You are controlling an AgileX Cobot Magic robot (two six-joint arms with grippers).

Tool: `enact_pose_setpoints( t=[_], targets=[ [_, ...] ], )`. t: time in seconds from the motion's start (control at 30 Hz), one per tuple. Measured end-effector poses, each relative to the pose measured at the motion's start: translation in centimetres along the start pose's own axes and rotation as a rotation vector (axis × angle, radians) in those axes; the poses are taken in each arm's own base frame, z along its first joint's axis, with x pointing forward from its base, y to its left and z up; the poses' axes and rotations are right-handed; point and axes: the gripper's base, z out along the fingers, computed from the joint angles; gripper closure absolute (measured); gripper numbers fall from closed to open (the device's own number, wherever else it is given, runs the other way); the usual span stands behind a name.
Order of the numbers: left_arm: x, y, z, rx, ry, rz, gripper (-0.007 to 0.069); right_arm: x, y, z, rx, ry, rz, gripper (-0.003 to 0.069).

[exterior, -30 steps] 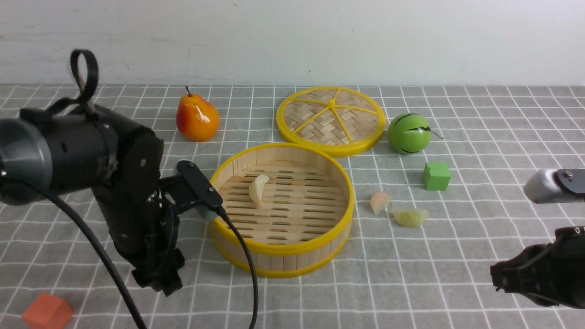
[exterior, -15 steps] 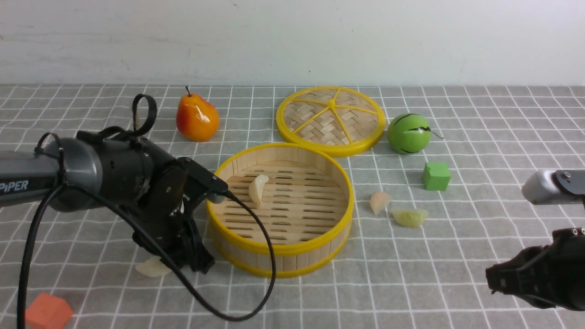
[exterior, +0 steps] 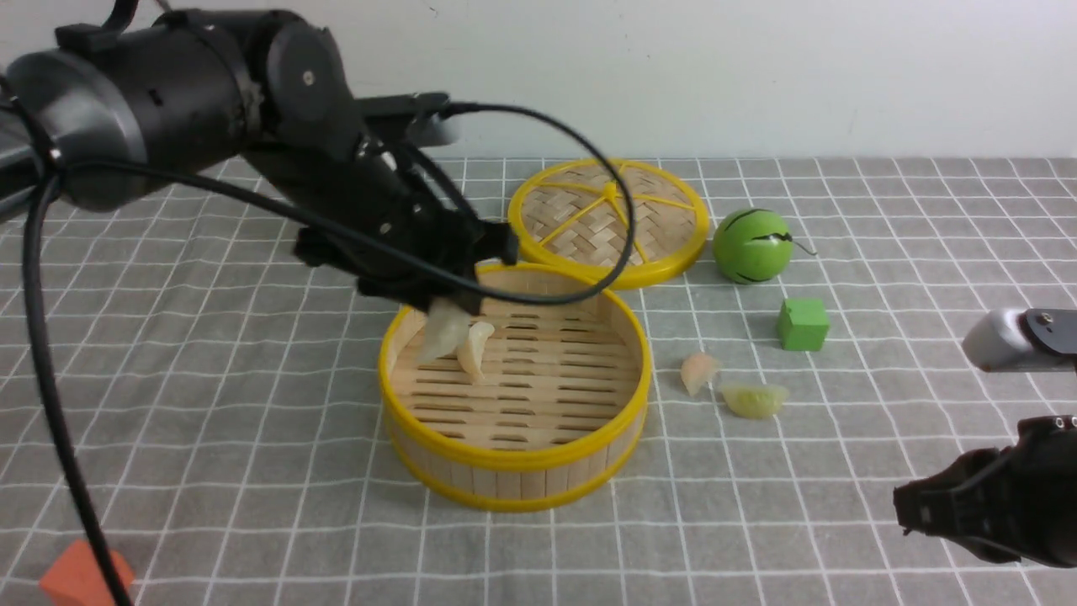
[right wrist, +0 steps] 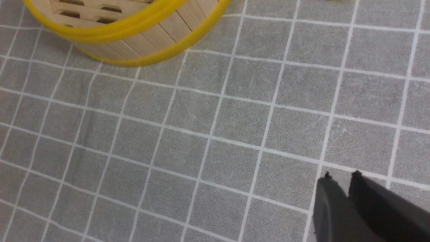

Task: Put the dumplings into the steamer on the table with the grey tablecloth.
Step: 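Place the dumpling into the bamboo steamer basket with the left gripper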

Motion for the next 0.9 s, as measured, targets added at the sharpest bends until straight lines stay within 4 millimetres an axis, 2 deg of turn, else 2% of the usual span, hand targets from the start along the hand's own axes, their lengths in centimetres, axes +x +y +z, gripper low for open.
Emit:
enact_pose_setpoints(
  t=[0.07, 0.13, 0.17, 0.23, 0.37, 0.47, 0.53, 0.67, 0.73, 0.8, 0.9],
  targets=[
    [-1.0, -1.4, 1.9, 0.049, -0.025, -0.031, 0.0381, 0.0, 0.0, 0.0, 0.002, -0.005, 0.001, 0.0573],
    [-1.6, -1.7, 4.5, 0.055, -0.034, -0.062, 0.0381, 0.0, 0.0, 0.0, 0.002, -0.005, 0.001, 0.0572],
    [-1.7, -1.6, 5.5, 0.051, -0.031, -0.073, 0.0381, 0.0, 0.0, 0.0, 0.002, -0.005, 0.001, 0.0571],
    [-1.8, -0.8, 9.5, 0.014, -0.004, -0.111, 0.0383, 0.0, 0.0, 0.0, 0.002, -0.005, 0.000, 0.0567],
    [-1.9, 0.1, 12.7, -0.034, 0.007, -0.157, 0.0388, 0.0, 0.0, 0.0, 0.002, -0.005, -0.017, 0.0564],
    [-2.0, 0.2, 13.0, -0.041, 0.005, -0.156, 0.0394, 0.0, 0.0, 0.0, 0.002, -0.005, -0.035, 0.0564],
    [-2.1, 0.2, 13.1, -0.042, 0.006, -0.155, 0.0370, 0.0, 0.0, 0.0, 0.000, -0.001, -0.061, 0.0564],
    [-1.9, 0.2, 12.9, -0.056, 0.047, -0.145, 0.0208, -0.2, 0.3, -0.2, -0.020, 0.015, -0.070, 0.0537],
    [-2.1, 0.1, 12.6, -0.058, 0.050, -0.140, 0.0159, -0.4, 0.5, -0.4, -0.029, 0.016, -0.076, 0.0513],
    [-3.0, -0.4, 10.8, -0.053, 0.026, -0.125, 0.0092, -1.5, 0.9, -0.9, -0.044, 0.004, -0.095, 0.0435],
    [-4.4, -1.2, 7.7, -0.053, -0.037, -0.092, 0.0083, -3.0, 1.5, -1.3, -0.068, 0.008, -0.112, 0.0335]
  ],
)
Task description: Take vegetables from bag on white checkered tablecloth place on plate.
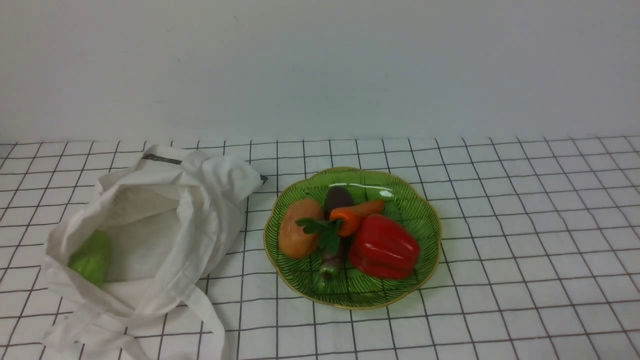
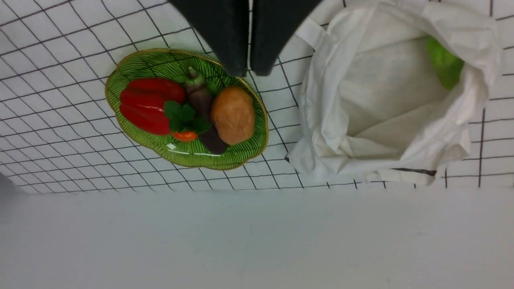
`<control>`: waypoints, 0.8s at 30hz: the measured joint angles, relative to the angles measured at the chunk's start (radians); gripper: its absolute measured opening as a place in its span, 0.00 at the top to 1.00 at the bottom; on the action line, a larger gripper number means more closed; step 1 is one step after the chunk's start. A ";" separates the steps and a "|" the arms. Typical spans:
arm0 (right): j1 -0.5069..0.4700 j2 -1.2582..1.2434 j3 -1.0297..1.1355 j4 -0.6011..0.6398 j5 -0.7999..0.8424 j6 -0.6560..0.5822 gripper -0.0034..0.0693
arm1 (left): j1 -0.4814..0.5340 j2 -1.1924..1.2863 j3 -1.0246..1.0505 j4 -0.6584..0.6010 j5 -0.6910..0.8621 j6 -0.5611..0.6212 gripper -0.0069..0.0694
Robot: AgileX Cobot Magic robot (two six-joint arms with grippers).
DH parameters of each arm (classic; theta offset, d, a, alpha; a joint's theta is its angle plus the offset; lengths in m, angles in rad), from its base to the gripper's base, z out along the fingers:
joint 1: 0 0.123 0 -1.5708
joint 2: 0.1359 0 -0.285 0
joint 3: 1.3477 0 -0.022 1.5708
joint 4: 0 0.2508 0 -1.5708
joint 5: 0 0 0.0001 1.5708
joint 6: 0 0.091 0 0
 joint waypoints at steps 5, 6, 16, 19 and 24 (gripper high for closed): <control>0.000 0.000 0.000 0.000 0.000 0.000 0.97 | 0.000 0.000 0.001 0.007 -0.043 0.073 0.92; 0.000 0.000 0.000 0.000 0.000 0.000 0.97 | 0.000 0.000 0.006 0.017 -0.063 0.096 0.92; 0.000 0.000 0.000 0.000 0.000 0.000 0.97 | 0.128 -0.164 0.345 0.062 -0.341 0.129 0.92; 0.000 0.000 0.000 0.000 0.000 0.000 0.97 | 0.168 -0.211 0.449 0.063 -0.386 0.130 0.92; 0.000 0.000 0.000 0.000 0.000 0.000 0.97 | 0.201 -0.221 0.628 0.079 -0.395 0.133 0.92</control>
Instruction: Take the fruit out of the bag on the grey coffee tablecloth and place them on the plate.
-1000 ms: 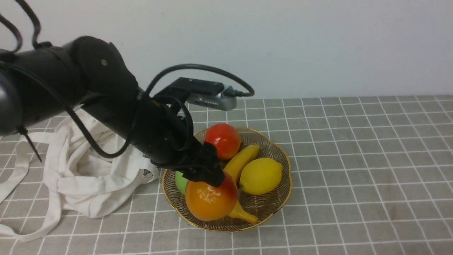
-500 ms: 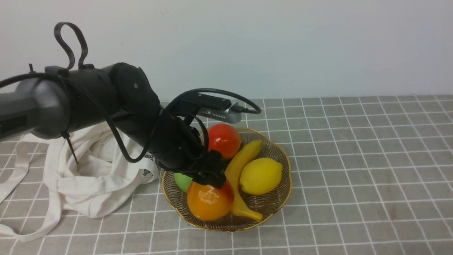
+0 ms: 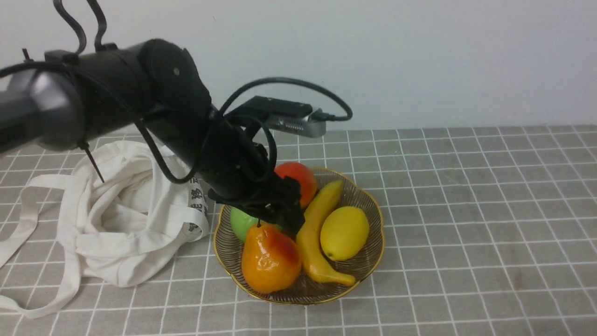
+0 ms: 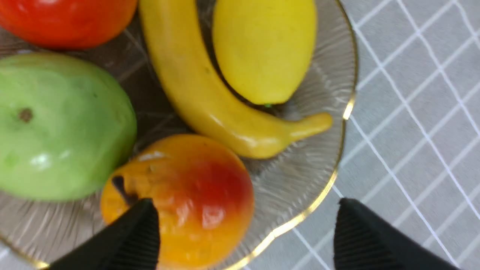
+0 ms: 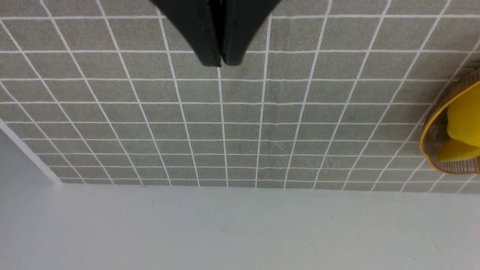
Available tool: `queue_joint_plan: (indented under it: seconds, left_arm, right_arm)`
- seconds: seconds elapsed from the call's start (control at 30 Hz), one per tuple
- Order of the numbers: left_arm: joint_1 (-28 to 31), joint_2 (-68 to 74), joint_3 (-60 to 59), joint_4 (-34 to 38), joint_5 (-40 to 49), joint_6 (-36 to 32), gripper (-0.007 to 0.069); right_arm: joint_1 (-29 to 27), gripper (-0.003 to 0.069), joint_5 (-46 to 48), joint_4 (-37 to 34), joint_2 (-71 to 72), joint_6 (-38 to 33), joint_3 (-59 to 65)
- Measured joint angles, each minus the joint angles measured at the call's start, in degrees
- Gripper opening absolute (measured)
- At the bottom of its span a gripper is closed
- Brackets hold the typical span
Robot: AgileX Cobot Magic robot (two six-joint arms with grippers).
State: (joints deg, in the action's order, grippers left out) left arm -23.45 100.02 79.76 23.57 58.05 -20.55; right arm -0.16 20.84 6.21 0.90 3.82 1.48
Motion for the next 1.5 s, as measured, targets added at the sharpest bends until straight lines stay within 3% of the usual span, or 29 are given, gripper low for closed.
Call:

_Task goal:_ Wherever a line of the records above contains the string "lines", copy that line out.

_Your response:_
Motion for the next 0.9 s, as measured, targets added at the sharpest bends until straight lines stay within 4 millimetres an axis, 2 deg of turn, else 2% of the usual span, hand targets from the start along the hand's own axes, their lengths in centimetres, axes +x +y +z, gripper low for open.
Motion for the next 1.5 s, as measured, targets added at the sharpest bends until straight lines stay within 3% of the usual span, or 29 are given, gripper low for closed.

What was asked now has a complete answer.